Set down all of the entries below word for word, with the pictures left out.

[MATERIAL SHOWN — start]

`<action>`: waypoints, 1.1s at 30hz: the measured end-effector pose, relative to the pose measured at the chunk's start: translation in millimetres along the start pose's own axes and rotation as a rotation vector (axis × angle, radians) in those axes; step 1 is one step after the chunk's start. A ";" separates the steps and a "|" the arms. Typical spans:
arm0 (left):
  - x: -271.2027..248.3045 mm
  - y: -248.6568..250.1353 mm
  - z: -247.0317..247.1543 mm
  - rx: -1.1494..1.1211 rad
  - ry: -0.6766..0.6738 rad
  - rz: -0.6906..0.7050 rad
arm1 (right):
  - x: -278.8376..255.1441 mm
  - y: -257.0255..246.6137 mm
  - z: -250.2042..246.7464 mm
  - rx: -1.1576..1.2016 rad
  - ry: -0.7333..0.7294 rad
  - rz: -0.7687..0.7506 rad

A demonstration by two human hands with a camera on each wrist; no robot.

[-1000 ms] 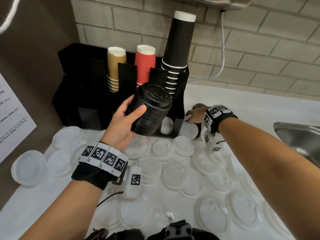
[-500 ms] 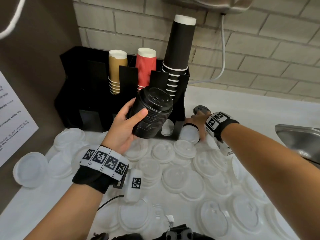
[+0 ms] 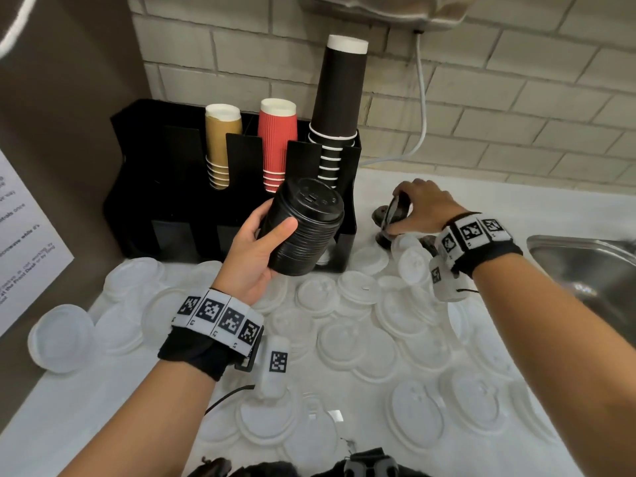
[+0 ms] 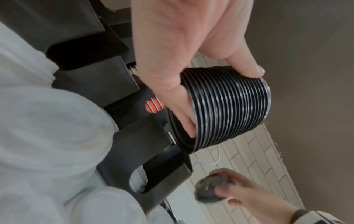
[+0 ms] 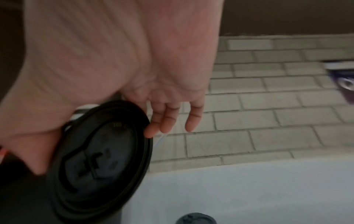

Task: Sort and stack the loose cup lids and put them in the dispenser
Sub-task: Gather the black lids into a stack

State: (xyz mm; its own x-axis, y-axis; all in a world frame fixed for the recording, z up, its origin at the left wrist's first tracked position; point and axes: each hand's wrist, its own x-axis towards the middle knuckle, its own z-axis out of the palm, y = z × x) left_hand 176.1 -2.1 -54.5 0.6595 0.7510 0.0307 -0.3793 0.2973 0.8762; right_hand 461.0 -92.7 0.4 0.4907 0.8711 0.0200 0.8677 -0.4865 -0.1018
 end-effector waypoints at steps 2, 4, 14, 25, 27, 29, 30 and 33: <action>-1.6 -3.3 4.4 -0.001 -0.005 -0.007 | -14.3 4.5 -3.3 0.415 0.186 0.016; -3.0 -6.7 10.1 -0.005 -0.017 -0.011 | -34.0 -5.4 -3.7 0.869 0.346 -0.005; -10.5 -14.5 34.5 -0.042 -0.109 -0.044 | -97.2 -73.5 12.3 1.273 0.181 -0.280; -8.8 -20.0 31.4 0.029 -0.205 -0.073 | -96.1 -60.0 -35.1 0.804 -0.044 -0.392; -8.3 -20.4 31.9 0.016 -0.193 -0.080 | -94.0 -59.1 -38.2 0.769 -0.061 -0.423; -7.7 -20.6 32.7 0.002 -0.184 -0.087 | -92.6 -59.2 -39.2 0.762 -0.049 -0.443; -7.3 -20.6 33.1 -0.004 -0.181 -0.091 | -92.0 -59.4 -39.2 0.758 -0.031 -0.449; -5.8 -20.0 33.9 -0.021 -0.169 -0.105 | -89.9 -59.9 -38.5 0.735 0.022 -0.469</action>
State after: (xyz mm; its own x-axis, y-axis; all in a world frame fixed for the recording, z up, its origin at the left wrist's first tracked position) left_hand 201.8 -32.4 -55.9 0.7951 0.6061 0.0214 -0.3149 0.3825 0.8686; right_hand 367.9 -144.5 43.0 0.1038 0.9655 0.2389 0.7136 0.0950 -0.6940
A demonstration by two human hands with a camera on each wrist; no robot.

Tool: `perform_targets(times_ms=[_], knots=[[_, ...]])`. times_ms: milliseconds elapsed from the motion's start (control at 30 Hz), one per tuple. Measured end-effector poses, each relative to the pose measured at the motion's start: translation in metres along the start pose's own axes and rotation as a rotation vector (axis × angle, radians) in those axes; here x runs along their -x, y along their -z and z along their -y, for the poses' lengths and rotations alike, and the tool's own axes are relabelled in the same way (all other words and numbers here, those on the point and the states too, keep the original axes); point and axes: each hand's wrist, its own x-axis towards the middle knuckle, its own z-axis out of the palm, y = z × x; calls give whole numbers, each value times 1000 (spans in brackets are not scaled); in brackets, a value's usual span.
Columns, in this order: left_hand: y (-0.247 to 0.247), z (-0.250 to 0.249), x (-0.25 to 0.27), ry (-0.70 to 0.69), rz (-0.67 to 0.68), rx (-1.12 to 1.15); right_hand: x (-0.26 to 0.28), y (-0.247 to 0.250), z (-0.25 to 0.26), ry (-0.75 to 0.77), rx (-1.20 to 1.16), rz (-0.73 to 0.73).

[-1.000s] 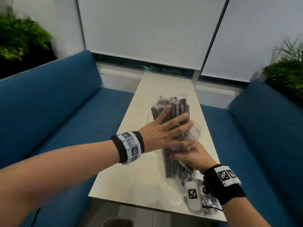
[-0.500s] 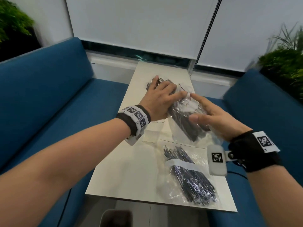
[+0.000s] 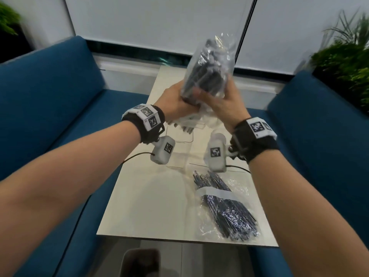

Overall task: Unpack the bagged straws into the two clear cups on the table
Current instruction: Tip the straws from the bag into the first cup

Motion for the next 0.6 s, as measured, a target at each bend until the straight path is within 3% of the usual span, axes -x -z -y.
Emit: perform_targets(times_ms=[133, 367, 600], knots=[[3, 5, -12, 115, -54, 163, -31, -15, -7, -52, 26, -63], [-12, 25, -18, 148, -36, 388, -48, -18, -23, -80, 79, -67], [-31, 63, -25, 131, -45, 443, -47, -30, -48, -135, 76, -42]])
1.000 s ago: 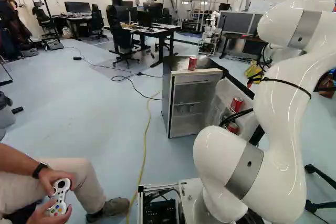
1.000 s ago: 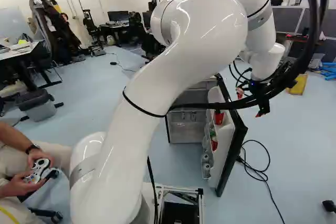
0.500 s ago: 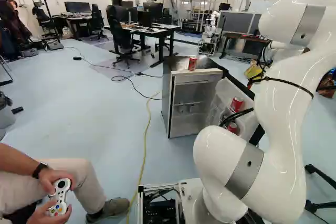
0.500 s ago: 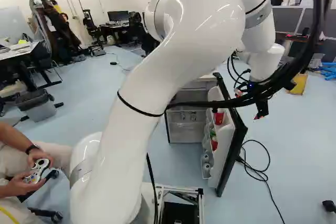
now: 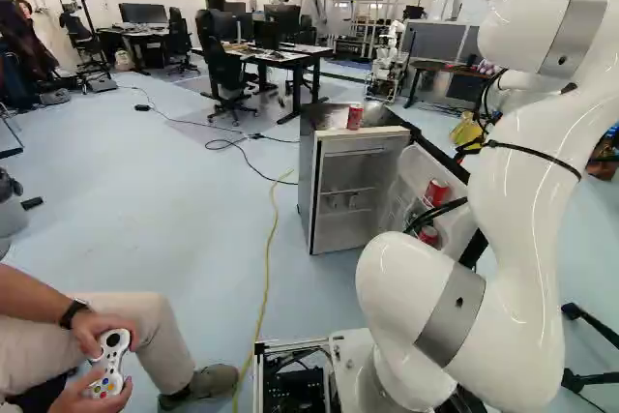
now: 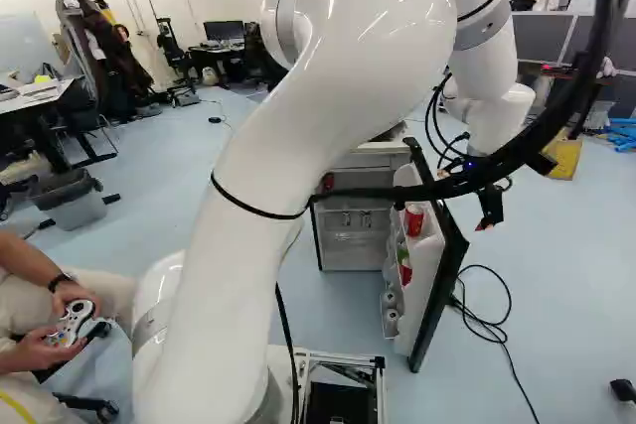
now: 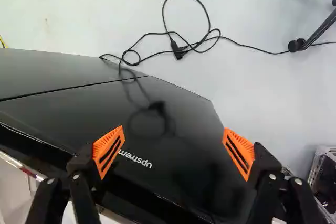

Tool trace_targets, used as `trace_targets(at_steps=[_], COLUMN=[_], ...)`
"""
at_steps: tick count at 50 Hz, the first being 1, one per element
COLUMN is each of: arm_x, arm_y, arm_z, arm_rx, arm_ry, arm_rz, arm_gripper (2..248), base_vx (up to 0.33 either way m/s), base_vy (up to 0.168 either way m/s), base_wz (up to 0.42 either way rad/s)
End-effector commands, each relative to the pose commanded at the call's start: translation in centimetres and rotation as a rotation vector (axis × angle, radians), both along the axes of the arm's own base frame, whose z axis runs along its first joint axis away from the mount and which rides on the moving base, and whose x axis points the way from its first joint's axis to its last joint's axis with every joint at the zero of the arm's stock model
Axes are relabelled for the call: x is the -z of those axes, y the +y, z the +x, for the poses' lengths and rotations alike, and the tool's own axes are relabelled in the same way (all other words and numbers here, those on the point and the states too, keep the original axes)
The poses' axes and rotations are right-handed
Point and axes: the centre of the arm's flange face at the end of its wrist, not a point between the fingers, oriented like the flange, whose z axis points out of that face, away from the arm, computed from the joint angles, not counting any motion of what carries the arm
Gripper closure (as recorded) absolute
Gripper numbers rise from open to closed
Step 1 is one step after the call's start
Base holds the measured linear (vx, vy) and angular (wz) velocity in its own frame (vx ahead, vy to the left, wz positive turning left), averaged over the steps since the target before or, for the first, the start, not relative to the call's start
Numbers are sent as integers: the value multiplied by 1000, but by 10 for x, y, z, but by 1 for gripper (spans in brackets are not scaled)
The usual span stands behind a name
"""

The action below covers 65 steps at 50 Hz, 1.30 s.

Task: Grab a drink from the fridge

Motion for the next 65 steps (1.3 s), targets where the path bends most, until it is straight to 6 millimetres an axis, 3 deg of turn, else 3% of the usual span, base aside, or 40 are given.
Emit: trace_targets(at_steps=[65], arm_x=[0], arm_y=[70], arm_z=[-32], arm_rx=[-33], arm_ry=[49], arm_rz=[59], arm_gripper=[3], base_vx=[0], base_vy=[0], base_wz=[0])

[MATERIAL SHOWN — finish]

→ **RESULT OF THIS TASK**
`<action>`: waypoints, 1.1s at 30hz: the measured end-effector pose, relative to the pose measured at the chunk's start: translation in millimetres along the start pose's own axes and rotation as a rotation vector (axis × angle, radians) in those axes; step 1 is one step after the chunk's start. A ";" separates the steps and a "|" the arms. Typical spans:
arm0 (left):
  - x: -271.2027..248.3045 mm
  - y: -248.6568..250.1353 mm
  - z: -247.0317..247.1543 mm
  - rx: -1.1494..1.1211 rad
  - ry: -0.6766..0.6738 rad
  - rz: -0.6906..0.7050 rad
arm1 (right):
  - x: -278.8376..255.1441 mm
  - y: -257.0255..246.6137 mm
  - z: -250.2042..246.7464 mm
  - rx: -1.1576..1.2016 rad
  - ry: -0.7333..0.7294 rad
  - rz: -0.7687..0.7506 rad

A demonstration by two human hands with a camera on each wrist; no robot.

[-1000 ms] 
[-500 ms] 
[+0 ms] 
[+0 ms] 
[+0 ms] 

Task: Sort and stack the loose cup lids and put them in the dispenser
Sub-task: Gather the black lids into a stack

State: (xyz mm; its own x-axis, y-axis; all in a world frame fixed for the recording, z up, its origin at the left wrist's first tracked position; point and axes: each hand's wrist, its own x-axis towards the middle knuckle, its own z-axis out of the palm, y = z × x) left_hand 176.1 -2.1 -54.5 0.6595 0.7510 0.0307 -0.3793 0.2973 0.8762; right_hand 461.0 -92.7 0.4 0.4907 0.8711 0.0200 0.8677 -0.4865 -0.1018
 end-effector waypoints at steps 2, 4, 14, 25, 27, 29, 30 and 33: <action>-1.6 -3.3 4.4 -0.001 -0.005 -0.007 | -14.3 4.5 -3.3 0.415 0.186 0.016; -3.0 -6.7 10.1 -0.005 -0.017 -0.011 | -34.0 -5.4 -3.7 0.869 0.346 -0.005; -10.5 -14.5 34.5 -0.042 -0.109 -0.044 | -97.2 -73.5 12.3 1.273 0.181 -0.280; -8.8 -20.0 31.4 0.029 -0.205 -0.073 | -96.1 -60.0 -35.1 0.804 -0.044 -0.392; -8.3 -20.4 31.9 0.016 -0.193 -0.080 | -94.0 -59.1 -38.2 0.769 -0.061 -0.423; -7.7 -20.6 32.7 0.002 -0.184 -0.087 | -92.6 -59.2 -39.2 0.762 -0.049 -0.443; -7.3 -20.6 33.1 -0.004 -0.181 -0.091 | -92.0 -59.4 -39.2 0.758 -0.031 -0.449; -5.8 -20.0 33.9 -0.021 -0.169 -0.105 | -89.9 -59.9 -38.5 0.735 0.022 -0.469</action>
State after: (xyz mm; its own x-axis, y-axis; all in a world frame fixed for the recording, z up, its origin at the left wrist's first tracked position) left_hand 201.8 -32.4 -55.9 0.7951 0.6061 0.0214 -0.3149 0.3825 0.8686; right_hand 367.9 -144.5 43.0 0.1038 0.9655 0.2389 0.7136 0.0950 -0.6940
A demonstration by two human hands with a camera on each wrist; no robot.

Tool: `perform_targets(times_ms=[_], knots=[[_, ...]])`. times_ms: milliseconds elapsed from the motion's start (control at 30 Hz), one per tuple. Measured end-effector poses, each relative to the pose measured at the motion's start: translation in metres along the start pose's own axes and rotation as a rotation vector (axis × angle, radians) in those axes; here x runs along their -x, y along their -z and z along their -y, for the poses' lengths and rotations alike, and the tool's own axes are relabelled in the same way (all other words and numbers here, those on the point and the states too, keep the original axes); point and axes: each hand's wrist, its own x-axis towards the middle knuckle, its own z-axis out of the palm, y = z × x; calls give whole numbers, each value times 1000 (spans in brackets are not scaled); in brackets, a value's usual span.
Columns, in this order: left_hand: y (-0.247 to 0.247), z (-0.250 to 0.249), x (-0.25 to 0.27), ry (-0.70 to 0.69), rz (-0.67 to 0.68), rx (-1.12 to 1.15); right_hand: x (-0.26 to 0.28), y (-0.247 to 0.250), z (-0.25 to 0.26), ry (-0.75 to 0.77), rx (-1.20 to 1.16), rz (-0.73 to 0.73).

[-1.000s] 
[-0.500s] 
[+0.000s] 

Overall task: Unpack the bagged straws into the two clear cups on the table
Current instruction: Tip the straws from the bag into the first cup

Motion for the next 0.6 s, as measured, a target at each bend until the straight path is within 3% of the usual span, axes -x -z -y.
Emit: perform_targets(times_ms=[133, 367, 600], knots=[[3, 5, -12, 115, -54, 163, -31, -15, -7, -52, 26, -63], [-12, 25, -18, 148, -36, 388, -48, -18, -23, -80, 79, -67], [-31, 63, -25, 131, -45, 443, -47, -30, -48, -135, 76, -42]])
1.000 s ago: 
1.000 s ago: 
0.500 s ago: 
0.500 s ago: 
now: 
now: 
now: 

Tool trace_targets, used as `trace_targets(at_steps=[_], COLUMN=[_], ...)`
"""
at_steps: tick count at 50 Hz, the first being 1, one per element
COLUMN is each of: arm_x, arm_y, arm_z, arm_rx, arm_ry, arm_rz, arm_gripper (2..248), base_vx (up to 0.33 either way m/s), base_vy (up to 0.168 either way m/s), base_wz (up to 0.42 either way rad/s)
End-effector commands, each relative to the pose commanded at the call's start: translation in centimetres and rotation as a rotation vector (axis × angle, radians), both along the axes of the arm's own base frame, whose z axis runs along its first joint axis away from the mount and which rides on the moving base, and whose x axis points the way from its first joint's axis to its last joint's axis with every joint at the zero of the arm's stock model
Axes are relabelled for the call: x is the -z of those axes, y the +y, z the +x, for the poses' lengths and rotations alike, and the tool's own axes are relabelled in the same way (all other words and numbers here, those on the point and the states too, keep the original axes)
The poses' axes and rotations are right-handed
Point and axes: the centre of the arm's flange face at the end of its wrist, not a point between the fingers, oriented like the flange, whose z axis points out of that face, away from the arm, computed from the joint angles, not counting any motion of what carries the arm
Gripper closure (as recorded) absolute
Gripper numbers rise from open to closed
Step 1 is one step after the call's start
Base holds the measured linear (vx, vy) and angular (wz) velocity in its own frame (vx ahead, vy to the left, wz positive turning left), averaged over the steps since the target before or, for the first, the start, not relative to the call's start
Numbers are sent as integers: the value multiplied by 1000, but by 10 for x, y, z, but by 1 for gripper (spans in brackets are not scaled)
The usual span stands behind a name
"""

The action below covers 65 steps at 50 Hz, 1.30 s.

Task: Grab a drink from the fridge

Motion for the next 65 steps (1.3 s), targets where the path bends most, until it is straight to 6 millimetres an axis, 3 deg of turn, else 3% of the usual span, base aside, or 40 are given.
Emit: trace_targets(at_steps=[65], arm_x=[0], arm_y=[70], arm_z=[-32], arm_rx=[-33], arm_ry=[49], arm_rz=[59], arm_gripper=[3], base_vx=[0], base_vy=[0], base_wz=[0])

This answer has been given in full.